Information shown

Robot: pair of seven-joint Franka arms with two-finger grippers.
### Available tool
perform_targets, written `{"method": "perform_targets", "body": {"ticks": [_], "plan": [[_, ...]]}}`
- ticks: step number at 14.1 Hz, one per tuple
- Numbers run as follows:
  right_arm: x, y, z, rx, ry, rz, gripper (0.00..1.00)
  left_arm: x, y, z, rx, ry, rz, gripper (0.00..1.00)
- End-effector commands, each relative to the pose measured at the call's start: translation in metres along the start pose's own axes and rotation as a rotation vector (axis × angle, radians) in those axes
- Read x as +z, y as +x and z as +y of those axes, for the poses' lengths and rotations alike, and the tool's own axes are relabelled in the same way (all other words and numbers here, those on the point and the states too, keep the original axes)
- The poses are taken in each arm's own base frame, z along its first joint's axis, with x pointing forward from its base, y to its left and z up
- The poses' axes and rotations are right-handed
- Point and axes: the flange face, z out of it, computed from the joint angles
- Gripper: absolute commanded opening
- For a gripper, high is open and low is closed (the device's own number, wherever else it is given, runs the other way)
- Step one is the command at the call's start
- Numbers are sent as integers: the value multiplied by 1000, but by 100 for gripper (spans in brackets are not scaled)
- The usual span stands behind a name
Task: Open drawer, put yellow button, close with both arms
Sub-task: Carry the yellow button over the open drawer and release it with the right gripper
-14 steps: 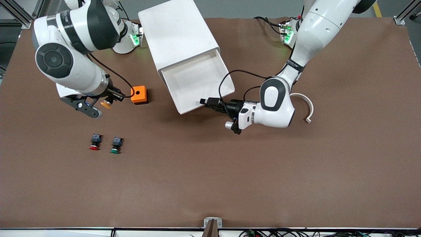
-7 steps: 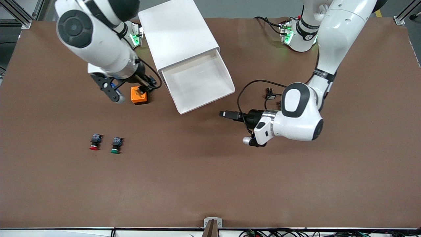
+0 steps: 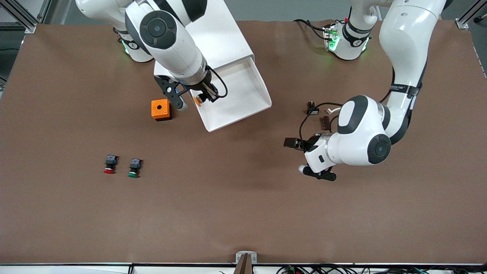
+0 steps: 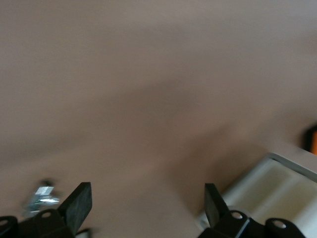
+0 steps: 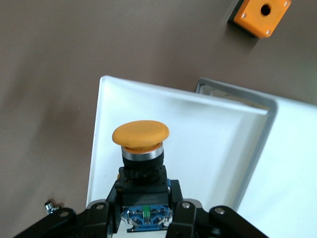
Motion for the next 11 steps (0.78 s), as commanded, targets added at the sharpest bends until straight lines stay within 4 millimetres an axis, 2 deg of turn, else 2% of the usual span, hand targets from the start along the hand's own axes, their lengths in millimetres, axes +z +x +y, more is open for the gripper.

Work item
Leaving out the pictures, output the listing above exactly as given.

Output for this task
Robot: pair of seven-joint Franka arms with two-finger grippers.
### Available tool
perform_targets, written `{"method": "perform_targets", "body": {"ticks": [_], "plan": [[_, ...]]}}`
- ticks: step number at 14.1 Hz, one per tuple
- Numbers run as follows:
  right_arm: x, y, z, rx, ry, rz, gripper (0.00..1.00)
  left_arm: x, y, z, rx, ry, rz, gripper (0.00..1.00)
- End-effector commands, each relative to the pose measured at the call's start: translation in metres along the start pose's own axes and rotation as a rotation vector (axis × angle, radians) in those axes
- Read x as +z, y as +x and z as +y of those axes, for the poses' lengths and rotations alike, and the tool's own axes are relabelled in the same way (all other words and numbers here, those on the point and the states too, keep the original axes)
- The poses are taken in each arm's own base frame, z along its first joint's axis, with x pointing forward from its base, y to its left and z up
- The poses' axes and rotations are right-handed
- Point and axes: the flange face, z out of it, computed from the joint angles
- Gripper: absolute commanded opening
- For a gripper, high is open and low is closed (the device's own number, wherever else it is given, runs the other way)
- Step one is the command at the call's start
- Numbers are sent as integers: the value multiplied by 1000, but by 100 for gripper (spans in brackets are not scaled)
- The usual span stands behind a name
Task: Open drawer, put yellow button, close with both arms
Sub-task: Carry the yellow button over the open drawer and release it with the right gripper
-14 steps: 
-7 steps: 
+0 steps: 
+0 steps: 
+0 steps: 
Motion for the next 11 steps (0.78 s), as commanded, targets added at the sharpest bends until straight lines stay within 4 millimetres an axis, 2 deg of turn, else 2% of the usual span, hand targets from the start along the hand's own axes, their lengths in millimetres, axes +z +x +y, more is open for the gripper.

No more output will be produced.